The alumna of Hua Yi Primary and River Valley High found her voice in church: She sang for the choir as a soprano and would sing in musicals or go carolling.

"My family didn't have the money to allow me to enrol for classes. My talent was nurtured in church," she says.

She found herself in the newspapers after she hit all the right notes in a performance at the prize-giving ceremony of a national Chinese contest at her school, National Junior College, in 1980.

"At that time, I was sha sha de (blur) and didn't feel much," she recalls.

She took part in more performances and also came into contact with songwriters such as Liang, a Hwa Chong old boy, who wrote Water Tales (Shui De Hua), which Gan sang in 1984.

It became one of the songs she is most famous for and her favourite xinyao song. "The song was a reflection of what I felt and was also about my life in some way. A lot of people didn't know where I went after I got married," she says.

She went to London with her businessman husband and they later settled in Hong Kong, where she now lives.

Known as Dawn Chia there, she is the former British colony's national sales director for Mary Kay, a line of American beauty products.

Among the "core values" outlined on her Mary Kay business card is "God first, family second, career third". She joined the company in 1999 after her children had grown older.

She lets on that she does not listen to pop songs these days and cannot remember her days as a singer well. Fans had gone up to her on Sunday with pictures of her performing in Malaysia but she had no recollection of it.

What she remembers clearly, though, was the excitement she felt when she and others such as Moo flew to Indonesia to sing backup for Taiwanese singer Julie Su Rui, who held a concert here with rock duo Power Station last Saturday incidentally.

"We were kids who didn't have the chance to go overseas previously. I remember we were running around excitedly at the airport," she says.

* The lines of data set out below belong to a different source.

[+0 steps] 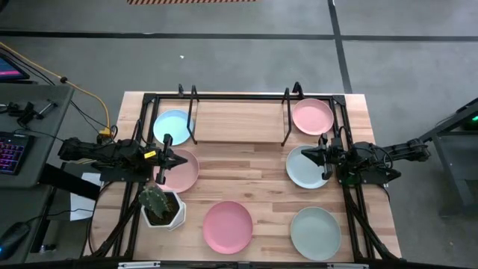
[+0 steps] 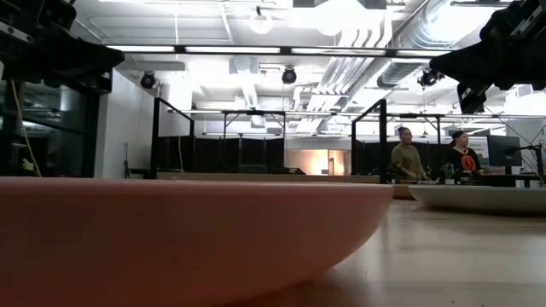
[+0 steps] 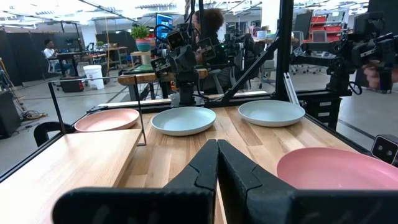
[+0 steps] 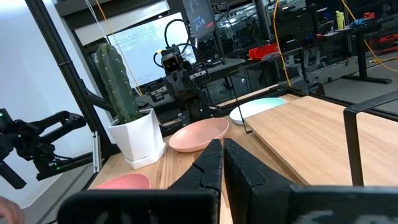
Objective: Place and stack plates onto a shelf
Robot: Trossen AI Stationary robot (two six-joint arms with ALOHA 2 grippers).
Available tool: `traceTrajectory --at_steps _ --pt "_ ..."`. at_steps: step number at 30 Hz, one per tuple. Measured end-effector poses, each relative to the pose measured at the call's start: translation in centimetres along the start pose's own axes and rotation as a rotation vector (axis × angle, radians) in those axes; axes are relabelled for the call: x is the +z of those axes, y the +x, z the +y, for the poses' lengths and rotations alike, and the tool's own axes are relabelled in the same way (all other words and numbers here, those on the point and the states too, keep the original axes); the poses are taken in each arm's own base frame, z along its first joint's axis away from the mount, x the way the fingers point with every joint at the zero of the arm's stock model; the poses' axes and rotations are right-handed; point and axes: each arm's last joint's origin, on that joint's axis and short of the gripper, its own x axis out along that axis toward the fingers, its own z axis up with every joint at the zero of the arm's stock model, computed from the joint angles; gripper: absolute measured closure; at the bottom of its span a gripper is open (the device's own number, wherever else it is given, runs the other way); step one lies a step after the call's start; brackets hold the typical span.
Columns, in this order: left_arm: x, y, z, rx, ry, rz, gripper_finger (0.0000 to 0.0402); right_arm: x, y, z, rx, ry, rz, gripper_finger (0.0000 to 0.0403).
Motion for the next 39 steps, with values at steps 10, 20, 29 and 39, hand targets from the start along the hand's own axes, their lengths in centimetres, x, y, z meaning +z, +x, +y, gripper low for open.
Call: traceTrajectory --at_steps 10,20,29,39 --pt "0.0 0.0 0.0 0.001 0.000 0.000 0.0401 2.3 -0.3 0.1 -0.087 0.129 -0.256 0.0402" --pt "0.0 0.0 0.0 0.000 0.000 0.000 0.0401 5.8 0.7 1.1 -0.218 0.034 -0.440 0.0402" --pt "0.0 0.0 0.0 0.000 0.000 0.001 0.0401 8.5 1.2 0.5 -0.948 -0.047 -0.099 0.0329" --pt "0.0 0.0 0.0 0.001 0.000 0.000 0.0401 4.4 1.7 -2.9 -1.242 0.215 0.175 0.0221"
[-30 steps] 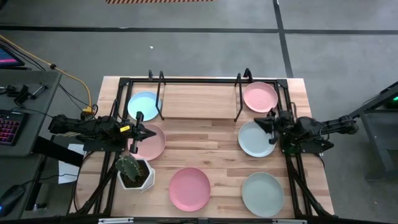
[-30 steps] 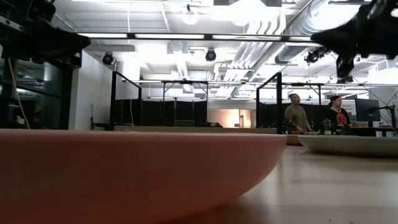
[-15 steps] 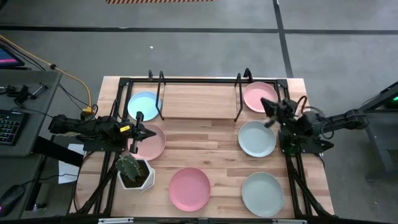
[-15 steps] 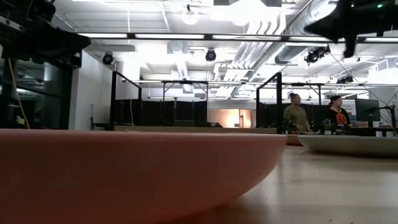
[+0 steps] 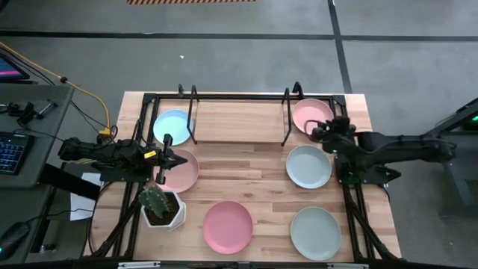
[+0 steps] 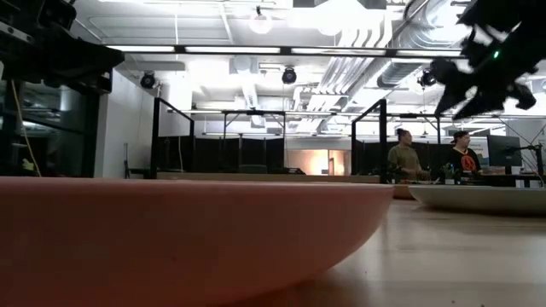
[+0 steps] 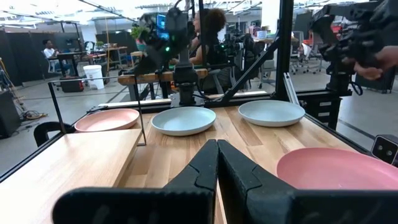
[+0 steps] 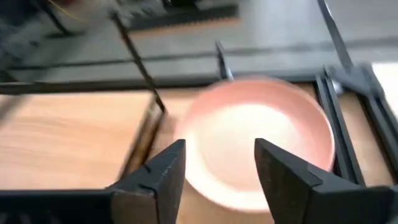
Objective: Place and stack plates onto a shelf
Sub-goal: Put the rifgt light pink plate on the shelf
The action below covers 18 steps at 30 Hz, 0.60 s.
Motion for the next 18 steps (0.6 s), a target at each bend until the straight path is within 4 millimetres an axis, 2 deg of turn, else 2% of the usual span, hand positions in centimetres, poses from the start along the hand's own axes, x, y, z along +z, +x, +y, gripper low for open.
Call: traceTrajectory --at_steps 6,12,18 --pt "0.0 0.0 0.0 0.000 0.000 0.000 0.0401 -0.9 2.5 -0.1 -0.188 0.042 0.164 0.0222" --pt "0.0 0.0 0.0 0.000 0.000 0.000 0.0401 -1.4 4.9 -0.6 -0.402 0.085 0.202 0.0233" --pt "0.0 0.0 0.0 0.000 0.000 0.000 0.0401 -3.1 7.1 -1.0 -0.497 0.153 0.207 0.0245"
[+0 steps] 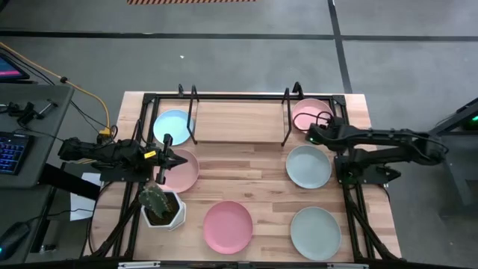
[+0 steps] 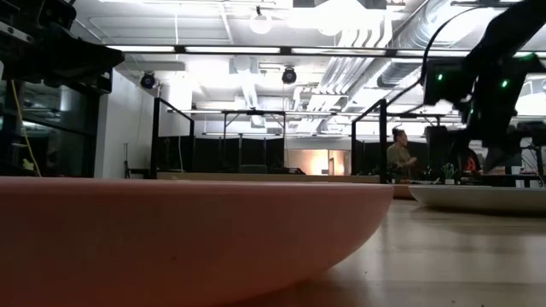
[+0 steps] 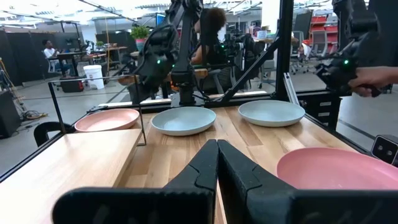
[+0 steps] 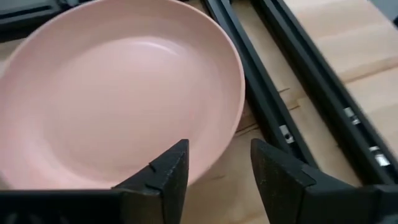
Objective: Place and stack plates onto a shelf
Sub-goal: Put the rifgt light pink plate on the shelf
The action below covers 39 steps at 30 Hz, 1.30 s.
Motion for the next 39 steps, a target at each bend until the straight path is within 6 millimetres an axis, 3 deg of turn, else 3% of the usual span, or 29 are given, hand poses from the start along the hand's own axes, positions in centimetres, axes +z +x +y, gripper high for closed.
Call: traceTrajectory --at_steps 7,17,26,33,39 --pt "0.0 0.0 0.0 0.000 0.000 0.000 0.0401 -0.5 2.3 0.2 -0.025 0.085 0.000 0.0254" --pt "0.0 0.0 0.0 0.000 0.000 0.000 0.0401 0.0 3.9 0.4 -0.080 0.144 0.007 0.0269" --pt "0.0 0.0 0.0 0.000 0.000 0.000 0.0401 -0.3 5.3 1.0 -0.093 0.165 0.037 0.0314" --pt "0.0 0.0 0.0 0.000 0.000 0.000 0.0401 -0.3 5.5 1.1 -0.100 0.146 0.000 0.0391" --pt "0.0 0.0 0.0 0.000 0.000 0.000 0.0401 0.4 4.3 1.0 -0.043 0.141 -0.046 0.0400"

Like football strikers Miroslav Klose or Gary Lineker, Gan has the knack of being at the right place at the right time.

At least that is how she accounts for her success as a xinyao singer, but of course fans would point to her voice.

Pristine and saccharine, it had resonated with many and made popular songs such as Your Reflection (Ni De Dao Ying), a duet with singer Hong Shaoxuan that was reinterpreted by younger singers in the 2013 xinyao movie The Girl In Pinafore.

Gan, who acted in the 2012 Jack Neo movie We Not Naughty, has no regrets about turning her back on life as a singer and feels "very blessed" to be involved in xinyao, which to her is an inalienable part of Singapore's culture.

"When I look back at the songs, I think the lyrics are very beautiful. They talk of teenagers' expectations, unease and feelings of being lost. Yet there was a certain naivete and also passion."